Chris Canty (DT) to BAL: 3-year, $8m deal
When we did our Performance Based Value figures for 2012 we worked out that even though Canty was limited to just 300 snaps, he was still worth he was still worth a cool $2.9m. That made him overvalued to a Giants team that had him with an $8m cap hit, but makes him a bargain for a Ravens team that, health permitting, will surely get more snaps out of him than that and at a cost of just $2.7m per year. Canty earned a +6.6 grade in 2012 and will bring some additional pass rush and scheme versatility to the Ravens hybrid defense.
Phillip Adams (CB) stays in OAK: 1-year, $630k
Smart business by the Raiders who opted to let Adams briefly hit the open market by not tendering him, then got him back on the roster for considerably less. What’s more he was their most impressive cornerback in his 178 snaps, earning a +4.7 grade and flashing some real talent. Of course with Adams you have to worry about his injury history as he has suffered multiple concussions. That’s always a concern so while this move could pay off nicely, it could also amount to nothing. Still nothing ventured, nothing gained with this one.

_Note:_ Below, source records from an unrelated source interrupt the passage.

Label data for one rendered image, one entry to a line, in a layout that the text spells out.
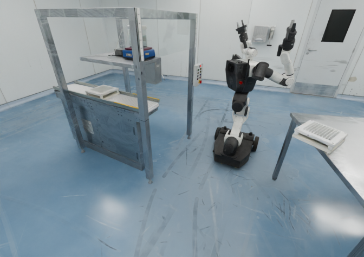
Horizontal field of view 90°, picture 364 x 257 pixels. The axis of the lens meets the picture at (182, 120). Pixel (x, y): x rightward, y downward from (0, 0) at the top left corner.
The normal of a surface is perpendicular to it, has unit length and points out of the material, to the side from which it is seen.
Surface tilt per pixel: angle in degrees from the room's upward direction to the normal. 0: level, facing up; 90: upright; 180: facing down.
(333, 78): 90
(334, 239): 0
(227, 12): 90
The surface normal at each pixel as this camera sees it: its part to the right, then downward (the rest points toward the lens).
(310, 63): -0.33, 0.44
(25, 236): 0.01, -0.88
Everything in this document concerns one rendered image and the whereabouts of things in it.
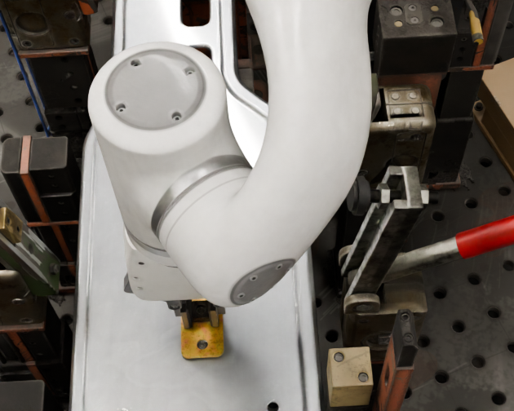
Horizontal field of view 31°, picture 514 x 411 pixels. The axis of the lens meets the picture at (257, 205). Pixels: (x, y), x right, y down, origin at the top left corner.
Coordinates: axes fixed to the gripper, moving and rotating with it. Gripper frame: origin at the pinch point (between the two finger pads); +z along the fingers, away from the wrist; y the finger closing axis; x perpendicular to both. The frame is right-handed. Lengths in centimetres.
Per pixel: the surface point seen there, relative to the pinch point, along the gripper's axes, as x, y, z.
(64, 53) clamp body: -37.7, 16.2, 10.2
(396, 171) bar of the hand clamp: -1.3, -15.9, -18.5
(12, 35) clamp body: -38.3, 21.6, 7.2
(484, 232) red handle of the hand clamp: 0.0, -23.4, -10.6
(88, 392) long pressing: 6.6, 10.2, 3.0
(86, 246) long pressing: -8.1, 11.1, 3.3
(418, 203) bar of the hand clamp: 1.4, -17.1, -18.4
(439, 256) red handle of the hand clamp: 0.6, -20.1, -8.0
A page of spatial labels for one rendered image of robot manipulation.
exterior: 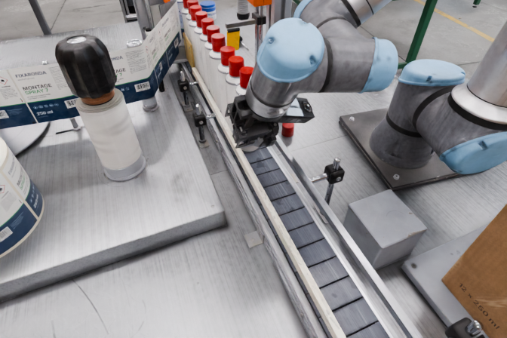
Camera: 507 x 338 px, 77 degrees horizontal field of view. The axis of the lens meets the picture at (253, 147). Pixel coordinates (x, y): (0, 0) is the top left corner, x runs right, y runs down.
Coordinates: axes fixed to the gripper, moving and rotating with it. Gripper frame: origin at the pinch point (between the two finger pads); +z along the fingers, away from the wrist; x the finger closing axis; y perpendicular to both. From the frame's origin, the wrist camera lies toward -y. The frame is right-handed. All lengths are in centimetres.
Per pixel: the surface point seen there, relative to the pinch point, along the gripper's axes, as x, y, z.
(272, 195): 13.3, 1.3, -1.5
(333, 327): 35.0, 4.5, -18.0
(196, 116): -12.1, 9.9, 8.7
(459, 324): 38.2, -8.5, -26.1
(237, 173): 5.7, 5.8, 3.2
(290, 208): 17.0, -0.6, -3.6
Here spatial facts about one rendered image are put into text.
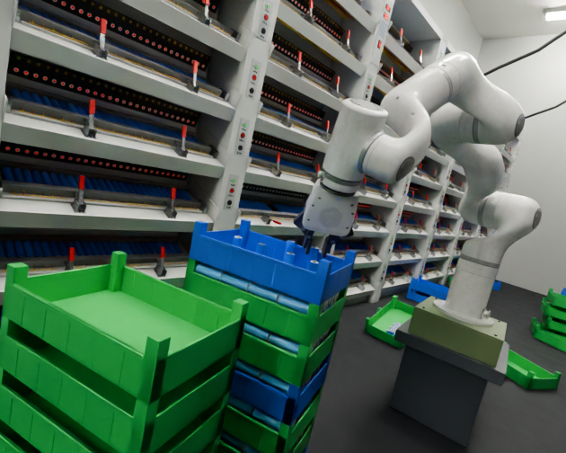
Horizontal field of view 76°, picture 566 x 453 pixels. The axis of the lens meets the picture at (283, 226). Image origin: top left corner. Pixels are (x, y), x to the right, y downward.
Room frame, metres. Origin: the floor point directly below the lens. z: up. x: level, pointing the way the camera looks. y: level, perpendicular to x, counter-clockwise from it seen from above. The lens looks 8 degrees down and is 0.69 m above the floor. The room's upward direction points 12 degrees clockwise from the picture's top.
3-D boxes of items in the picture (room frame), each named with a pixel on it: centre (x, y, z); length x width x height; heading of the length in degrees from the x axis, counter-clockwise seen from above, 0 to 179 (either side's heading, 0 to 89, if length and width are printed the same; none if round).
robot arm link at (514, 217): (1.18, -0.69, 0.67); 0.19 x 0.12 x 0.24; 42
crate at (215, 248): (0.77, 0.00, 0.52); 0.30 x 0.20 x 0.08; 66
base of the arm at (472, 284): (1.20, -0.66, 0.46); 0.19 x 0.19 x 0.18
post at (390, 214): (2.40, -0.63, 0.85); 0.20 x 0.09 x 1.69; 50
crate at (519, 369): (1.70, -1.25, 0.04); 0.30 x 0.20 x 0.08; 21
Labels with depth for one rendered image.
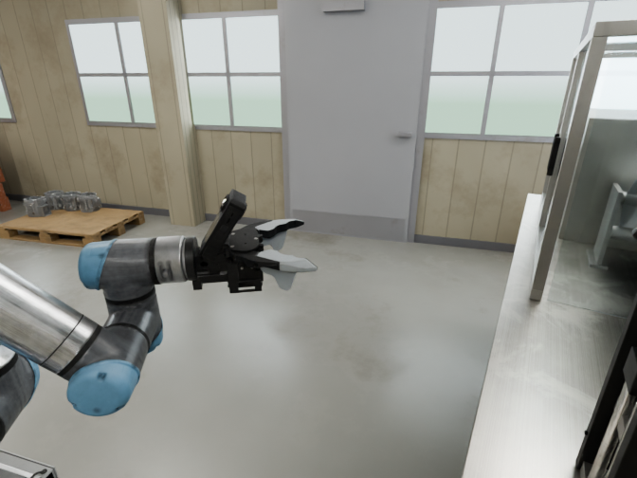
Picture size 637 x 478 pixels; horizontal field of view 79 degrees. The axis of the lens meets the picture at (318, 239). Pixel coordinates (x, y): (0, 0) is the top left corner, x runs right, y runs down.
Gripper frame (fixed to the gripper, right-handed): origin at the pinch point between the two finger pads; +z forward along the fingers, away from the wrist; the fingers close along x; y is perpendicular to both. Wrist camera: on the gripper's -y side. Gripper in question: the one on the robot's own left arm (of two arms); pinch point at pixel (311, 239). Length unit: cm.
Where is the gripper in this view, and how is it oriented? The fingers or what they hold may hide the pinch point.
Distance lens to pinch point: 64.6
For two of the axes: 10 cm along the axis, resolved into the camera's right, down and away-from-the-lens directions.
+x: 1.7, 5.0, -8.5
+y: -0.2, 8.6, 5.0
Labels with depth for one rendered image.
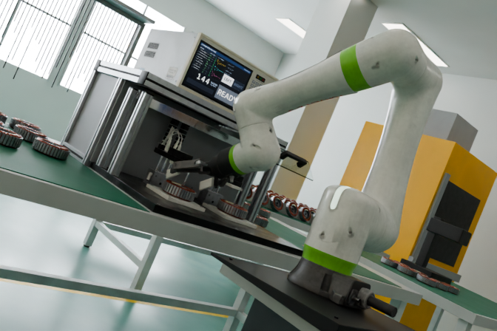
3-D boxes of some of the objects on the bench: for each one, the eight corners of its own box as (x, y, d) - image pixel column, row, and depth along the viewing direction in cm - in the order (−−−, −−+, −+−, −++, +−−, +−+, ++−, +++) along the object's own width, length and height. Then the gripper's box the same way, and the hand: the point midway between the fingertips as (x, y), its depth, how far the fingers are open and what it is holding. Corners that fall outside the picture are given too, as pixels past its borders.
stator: (23, 145, 159) (28, 134, 159) (45, 149, 170) (49, 139, 170) (52, 159, 156) (58, 148, 156) (72, 162, 167) (77, 152, 167)
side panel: (92, 168, 177) (129, 82, 178) (83, 165, 175) (122, 78, 176) (65, 149, 198) (99, 72, 200) (58, 146, 197) (92, 69, 198)
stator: (198, 205, 168) (203, 194, 168) (171, 196, 161) (175, 185, 161) (181, 195, 177) (186, 185, 177) (154, 186, 169) (159, 175, 170)
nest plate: (204, 212, 168) (205, 208, 168) (167, 200, 158) (168, 196, 158) (181, 198, 179) (183, 195, 179) (146, 186, 170) (147, 182, 170)
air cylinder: (218, 209, 195) (223, 195, 196) (203, 204, 191) (208, 190, 191) (211, 205, 199) (216, 191, 200) (196, 199, 195) (202, 186, 195)
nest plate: (256, 229, 183) (257, 225, 183) (225, 219, 173) (226, 215, 173) (231, 215, 194) (233, 212, 194) (201, 205, 185) (203, 202, 185)
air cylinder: (166, 191, 180) (173, 176, 180) (149, 185, 175) (155, 171, 176) (160, 188, 184) (166, 173, 184) (142, 182, 179) (149, 167, 180)
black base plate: (303, 257, 179) (305, 251, 179) (152, 211, 139) (155, 204, 139) (227, 213, 216) (229, 208, 216) (90, 168, 175) (92, 161, 175)
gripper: (193, 163, 146) (150, 180, 160) (256, 187, 161) (211, 201, 176) (196, 139, 149) (153, 158, 163) (257, 165, 164) (213, 180, 179)
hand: (186, 179), depth 169 cm, fingers open, 13 cm apart
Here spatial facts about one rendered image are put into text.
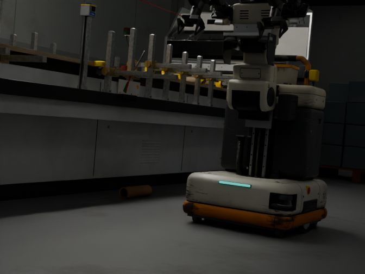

Gosder Cherilus (OT) to IND: 5-year, $34m
While Cherilus was never a favorite of the Lions faithful, he had developed into a useful starting right tackle. After a tough rookie year he’s graded positively every season since and held up well in the Lions heavy pass based offense. In fact it was his pass blocking that saw him end up our second ranked right tackle last year, with his pass blocking efficiency grade the 12th best of all offensive tackles as he gave up just 38 quarterback disruptions on 787 Stafford drop-backs. For a Colts team that saw it’s offensive line give up a league leading 244 combined sacks, hits and hurries, that’s a big improvement.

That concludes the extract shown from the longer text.